私は、日本共産党を代表して、職業安定法及び労働者派遣事業の適正な運営の確保及び派遣労働者の就業条件の整備等に関する法律の一部改正案に対する反対の討論を行います。
そもそも労働者派遣は、雇用主と使用者が異なるという性格から、雇用の不安定をもたらす制度です。そのため、政府自身が常用労働者の代替にならないためとして対象業務の制限や派遣期間制限を設けてきました。
ところが、今回の改定は、労働者保護の措置を取り払い、財界の望む規制緩和を法制的に確立しようとするものであります。
反対理由の第一は、一般派遣労働者の派遣期間の上限を最長三年までに延長し、三年に制限してきた業務については無期限にすることです。これは、派遣労働は臨時的・一時的労働力という現行派遣法の基本的な考え方を変質させるものであり、常用労働者を減らし、雇用も収入も不安定な派遣労働への置き換えを加速することは明らかです。
審議の中では、本来禁止されているはずの専ら派遣が金融機関などで横行していることも明らかになりました。こうした違法派遣の徹底した取締りこそが緊急の課題なのであり、規制緩和など断じて認められません。
第二に、物の製造への派遣労働の解禁です。
この理由について、担当副大臣は当委員会で、経済産業構造の転換や国際化、日々変動する業務量に応じ、労働力需給に迅速、的確に対応する、こういうニーズは製造業においてもより一層高まっているからだと、産業界のニーズにこたえる解禁であることを率直に答弁されました。

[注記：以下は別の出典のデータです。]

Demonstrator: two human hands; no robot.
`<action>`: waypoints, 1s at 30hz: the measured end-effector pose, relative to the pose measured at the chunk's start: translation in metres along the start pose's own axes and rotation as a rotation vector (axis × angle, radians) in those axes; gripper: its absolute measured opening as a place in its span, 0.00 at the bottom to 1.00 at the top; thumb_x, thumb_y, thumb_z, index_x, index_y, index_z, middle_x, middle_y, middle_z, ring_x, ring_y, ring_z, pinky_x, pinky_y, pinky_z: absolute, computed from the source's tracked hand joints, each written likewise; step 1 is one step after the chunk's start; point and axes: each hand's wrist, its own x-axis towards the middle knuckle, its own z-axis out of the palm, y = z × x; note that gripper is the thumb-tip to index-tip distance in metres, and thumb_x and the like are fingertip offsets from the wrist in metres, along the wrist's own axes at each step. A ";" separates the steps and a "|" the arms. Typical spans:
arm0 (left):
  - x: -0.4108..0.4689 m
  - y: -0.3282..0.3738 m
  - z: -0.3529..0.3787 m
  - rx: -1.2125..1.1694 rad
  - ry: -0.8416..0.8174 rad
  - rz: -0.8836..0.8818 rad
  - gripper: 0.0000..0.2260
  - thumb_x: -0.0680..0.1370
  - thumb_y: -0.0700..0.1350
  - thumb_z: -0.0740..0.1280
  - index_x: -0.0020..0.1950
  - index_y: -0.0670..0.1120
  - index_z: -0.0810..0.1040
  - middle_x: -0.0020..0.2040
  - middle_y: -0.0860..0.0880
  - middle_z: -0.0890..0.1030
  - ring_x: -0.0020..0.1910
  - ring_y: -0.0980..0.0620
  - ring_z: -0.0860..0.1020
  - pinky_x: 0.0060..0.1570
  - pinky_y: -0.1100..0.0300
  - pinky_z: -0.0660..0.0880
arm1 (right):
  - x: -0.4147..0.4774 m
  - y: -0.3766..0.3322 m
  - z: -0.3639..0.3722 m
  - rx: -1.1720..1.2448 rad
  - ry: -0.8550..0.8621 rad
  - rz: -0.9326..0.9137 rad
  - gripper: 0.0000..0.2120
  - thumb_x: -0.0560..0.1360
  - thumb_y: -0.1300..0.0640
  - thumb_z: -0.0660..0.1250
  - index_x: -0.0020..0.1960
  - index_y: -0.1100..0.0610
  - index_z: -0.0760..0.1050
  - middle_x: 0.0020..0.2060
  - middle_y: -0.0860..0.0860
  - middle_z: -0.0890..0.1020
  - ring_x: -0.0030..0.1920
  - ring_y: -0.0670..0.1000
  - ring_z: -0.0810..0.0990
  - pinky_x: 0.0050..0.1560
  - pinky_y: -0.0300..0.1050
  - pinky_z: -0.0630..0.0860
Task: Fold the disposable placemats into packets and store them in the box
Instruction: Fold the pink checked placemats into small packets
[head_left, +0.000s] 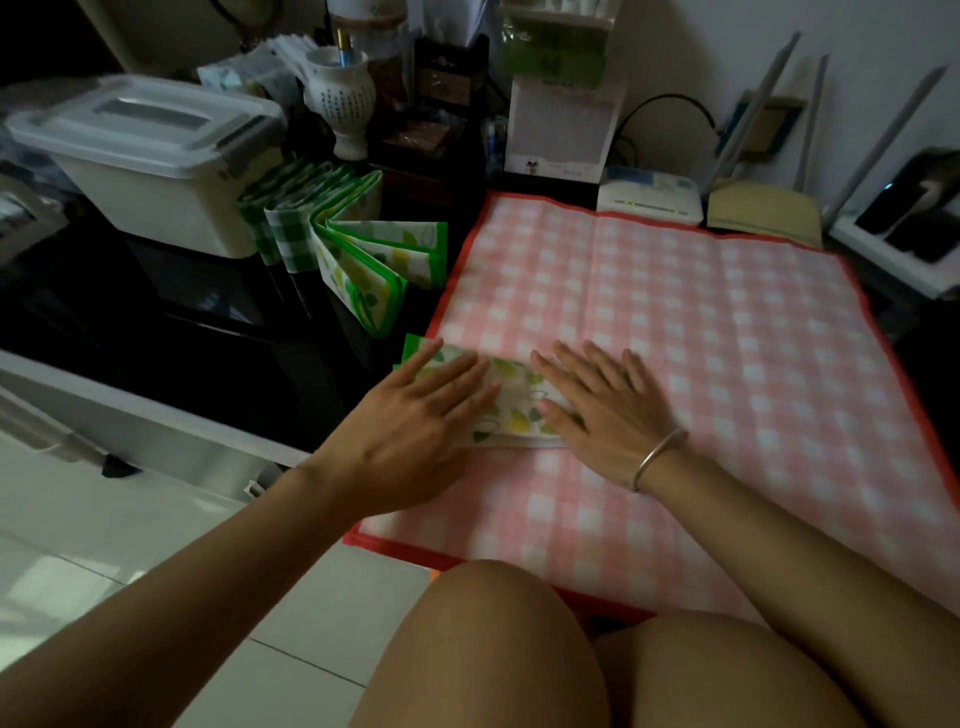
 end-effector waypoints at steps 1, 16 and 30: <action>0.000 -0.002 0.003 0.031 -0.015 0.013 0.30 0.77 0.53 0.53 0.76 0.41 0.65 0.73 0.40 0.68 0.74 0.44 0.65 0.74 0.44 0.53 | 0.000 0.000 -0.001 0.018 -0.003 0.001 0.39 0.67 0.29 0.21 0.76 0.37 0.39 0.77 0.41 0.47 0.77 0.49 0.45 0.74 0.60 0.44; -0.007 0.004 0.022 -0.157 0.060 -0.130 0.20 0.76 0.43 0.62 0.68 0.42 0.77 0.65 0.44 0.78 0.63 0.45 0.78 0.57 0.49 0.78 | -0.001 -0.004 0.001 -0.053 -0.014 0.006 0.34 0.71 0.31 0.29 0.75 0.38 0.35 0.77 0.42 0.43 0.77 0.50 0.42 0.74 0.61 0.43; 0.060 0.050 0.031 -0.229 -0.173 -0.413 0.31 0.77 0.57 0.42 0.80 0.49 0.53 0.79 0.49 0.56 0.78 0.48 0.55 0.76 0.41 0.49 | -0.003 -0.010 -0.001 -0.081 -0.023 -0.001 0.37 0.69 0.34 0.31 0.77 0.41 0.48 0.78 0.44 0.46 0.77 0.53 0.44 0.74 0.62 0.42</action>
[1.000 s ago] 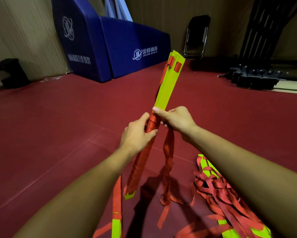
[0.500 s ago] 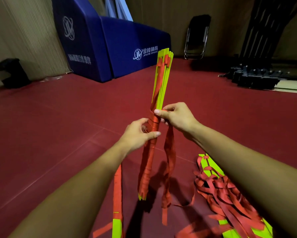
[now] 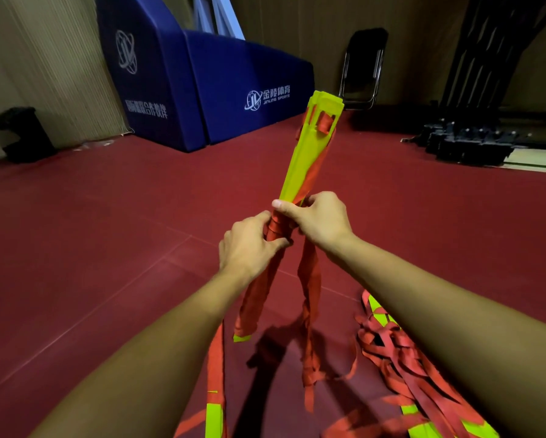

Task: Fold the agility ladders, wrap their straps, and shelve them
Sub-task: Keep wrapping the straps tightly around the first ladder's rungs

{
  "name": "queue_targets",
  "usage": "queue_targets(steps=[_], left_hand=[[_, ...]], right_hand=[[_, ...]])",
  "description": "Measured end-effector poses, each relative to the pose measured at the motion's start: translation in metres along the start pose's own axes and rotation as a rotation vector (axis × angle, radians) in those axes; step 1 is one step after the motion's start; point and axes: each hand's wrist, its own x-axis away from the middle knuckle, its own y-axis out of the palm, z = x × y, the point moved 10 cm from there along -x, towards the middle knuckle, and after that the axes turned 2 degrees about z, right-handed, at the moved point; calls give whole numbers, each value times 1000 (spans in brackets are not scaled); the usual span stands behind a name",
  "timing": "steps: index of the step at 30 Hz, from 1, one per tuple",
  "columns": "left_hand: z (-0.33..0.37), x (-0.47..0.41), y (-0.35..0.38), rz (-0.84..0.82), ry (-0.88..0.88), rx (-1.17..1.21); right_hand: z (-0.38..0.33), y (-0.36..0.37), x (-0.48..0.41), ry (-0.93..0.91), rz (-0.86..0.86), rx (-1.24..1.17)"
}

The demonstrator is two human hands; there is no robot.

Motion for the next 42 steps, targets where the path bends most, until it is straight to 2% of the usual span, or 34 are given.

しかし、審議を通じて、偽装請負などの違法派遣が放置され、過労自殺まで生んでいる深刻な実態が明らかになりました。こういう中で、派遣、請負を徹底的に指導監督し、法を遵守させることこそ求められているのです。それをせずに偽装請負を合法化する規制緩和を認めれば、劣悪な労働条件の派遣労働者を歯止めなく拡大することになります。また、まともな教育訓練が行われず、日本のものづくりの技能の継承、発展を困難にすることも看過できません。
第三に、派遣先企業は派遣労働者を選別できないという現行派遣法の原則を崩し、事前面接、履歴書送付が可能な紹介予定派遣を認めることです。これにより、労働者の選別、採用差別が公然とできるようになり、派遣期間が長期の試用期間とされる危険が増大します。
そのほか、派遣期間を超えた場合の雇用契約の申込みの義務化についても、派遣先の雇う意思が前提となり、違反した場合の是正も現行規定と変わらず、実効性は期待できません。
また、職業安定法の旅館、貸金業等の職業紹介事業の兼業禁止規定の削除は、サラ金などの無法な取立てと一体の強制労働に道を開くことになります。その危険性は政府答弁でも懸念が表明されているほどであり、懸念があるなら引き続き兼業禁止を法に明記すべきであります。
以上述べた理由で、本法案には反対であることを重ねて表明して、討論とします。